**REQUIRED ACTION:**
The lines to be copied are those below that contain "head".

**Records from a data collection:**
*** Block opens ***
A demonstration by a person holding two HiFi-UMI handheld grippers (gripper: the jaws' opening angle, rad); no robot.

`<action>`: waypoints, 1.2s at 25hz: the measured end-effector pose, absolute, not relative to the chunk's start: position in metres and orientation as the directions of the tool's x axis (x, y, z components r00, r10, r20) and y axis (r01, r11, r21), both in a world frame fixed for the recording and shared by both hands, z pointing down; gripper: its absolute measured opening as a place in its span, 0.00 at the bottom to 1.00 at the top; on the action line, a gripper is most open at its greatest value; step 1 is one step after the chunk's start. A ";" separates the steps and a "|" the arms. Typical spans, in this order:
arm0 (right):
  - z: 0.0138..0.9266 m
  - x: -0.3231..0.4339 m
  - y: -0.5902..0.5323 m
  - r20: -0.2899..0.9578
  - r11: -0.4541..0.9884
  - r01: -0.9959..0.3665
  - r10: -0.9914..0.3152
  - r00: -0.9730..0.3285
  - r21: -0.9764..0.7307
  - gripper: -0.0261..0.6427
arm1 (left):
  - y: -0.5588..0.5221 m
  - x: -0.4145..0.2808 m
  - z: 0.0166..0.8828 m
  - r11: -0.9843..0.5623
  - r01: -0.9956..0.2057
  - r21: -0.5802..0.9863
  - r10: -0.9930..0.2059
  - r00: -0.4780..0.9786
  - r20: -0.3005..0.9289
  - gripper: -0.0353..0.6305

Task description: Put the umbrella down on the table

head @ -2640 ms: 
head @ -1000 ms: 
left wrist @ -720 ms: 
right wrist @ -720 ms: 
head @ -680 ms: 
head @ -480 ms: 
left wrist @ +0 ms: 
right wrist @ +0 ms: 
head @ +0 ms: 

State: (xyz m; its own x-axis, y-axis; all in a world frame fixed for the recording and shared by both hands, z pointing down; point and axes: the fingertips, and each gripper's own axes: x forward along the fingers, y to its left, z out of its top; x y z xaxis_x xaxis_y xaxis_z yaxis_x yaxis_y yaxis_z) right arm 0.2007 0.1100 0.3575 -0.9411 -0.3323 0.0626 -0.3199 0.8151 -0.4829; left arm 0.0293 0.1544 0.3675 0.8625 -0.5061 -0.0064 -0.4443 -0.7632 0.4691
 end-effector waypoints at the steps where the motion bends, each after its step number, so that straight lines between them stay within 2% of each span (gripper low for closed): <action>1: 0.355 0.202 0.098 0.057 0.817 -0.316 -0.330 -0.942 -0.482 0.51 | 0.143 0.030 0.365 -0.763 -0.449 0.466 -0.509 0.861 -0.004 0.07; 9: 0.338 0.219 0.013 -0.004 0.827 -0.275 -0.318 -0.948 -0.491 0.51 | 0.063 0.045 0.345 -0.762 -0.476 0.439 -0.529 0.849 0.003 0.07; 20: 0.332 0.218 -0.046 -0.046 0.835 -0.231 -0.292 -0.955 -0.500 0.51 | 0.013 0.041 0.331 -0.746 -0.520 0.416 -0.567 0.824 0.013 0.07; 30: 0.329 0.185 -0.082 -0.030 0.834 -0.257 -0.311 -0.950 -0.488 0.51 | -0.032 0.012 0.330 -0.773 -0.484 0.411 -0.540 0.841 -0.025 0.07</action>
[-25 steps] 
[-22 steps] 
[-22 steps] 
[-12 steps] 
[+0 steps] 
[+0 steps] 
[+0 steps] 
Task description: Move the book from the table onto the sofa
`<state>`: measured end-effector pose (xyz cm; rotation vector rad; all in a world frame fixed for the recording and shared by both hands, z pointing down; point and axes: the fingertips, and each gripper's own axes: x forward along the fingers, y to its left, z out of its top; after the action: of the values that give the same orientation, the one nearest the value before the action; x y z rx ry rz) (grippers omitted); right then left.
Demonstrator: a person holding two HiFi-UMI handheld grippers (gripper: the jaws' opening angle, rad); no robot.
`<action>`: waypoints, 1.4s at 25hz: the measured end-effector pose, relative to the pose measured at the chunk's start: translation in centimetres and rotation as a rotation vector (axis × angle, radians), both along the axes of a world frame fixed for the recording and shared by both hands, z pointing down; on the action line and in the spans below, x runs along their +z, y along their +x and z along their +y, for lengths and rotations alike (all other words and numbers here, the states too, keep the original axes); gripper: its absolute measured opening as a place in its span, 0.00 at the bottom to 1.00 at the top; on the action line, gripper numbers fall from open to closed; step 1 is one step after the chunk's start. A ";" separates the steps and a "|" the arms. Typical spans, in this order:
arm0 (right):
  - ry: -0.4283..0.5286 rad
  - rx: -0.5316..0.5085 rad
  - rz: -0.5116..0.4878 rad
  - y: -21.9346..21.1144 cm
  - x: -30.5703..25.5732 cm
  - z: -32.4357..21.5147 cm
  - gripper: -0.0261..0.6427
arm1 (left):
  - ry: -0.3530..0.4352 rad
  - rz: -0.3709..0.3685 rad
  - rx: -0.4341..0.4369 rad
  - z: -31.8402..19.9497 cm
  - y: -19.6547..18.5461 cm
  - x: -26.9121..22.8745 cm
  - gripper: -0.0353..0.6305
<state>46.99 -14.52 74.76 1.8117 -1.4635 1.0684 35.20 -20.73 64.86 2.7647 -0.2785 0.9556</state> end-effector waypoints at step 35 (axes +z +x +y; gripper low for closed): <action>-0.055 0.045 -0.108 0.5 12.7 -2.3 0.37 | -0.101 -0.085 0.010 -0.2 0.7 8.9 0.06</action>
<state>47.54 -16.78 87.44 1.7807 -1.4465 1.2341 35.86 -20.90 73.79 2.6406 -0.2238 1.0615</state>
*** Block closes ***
**SOLUTION TO THIS PROBLEM:**
head @ -2640 ms: 
head @ -1000 ms: 
head @ -680 ms: 
head @ -480 ms: 
head @ +0 ms: 

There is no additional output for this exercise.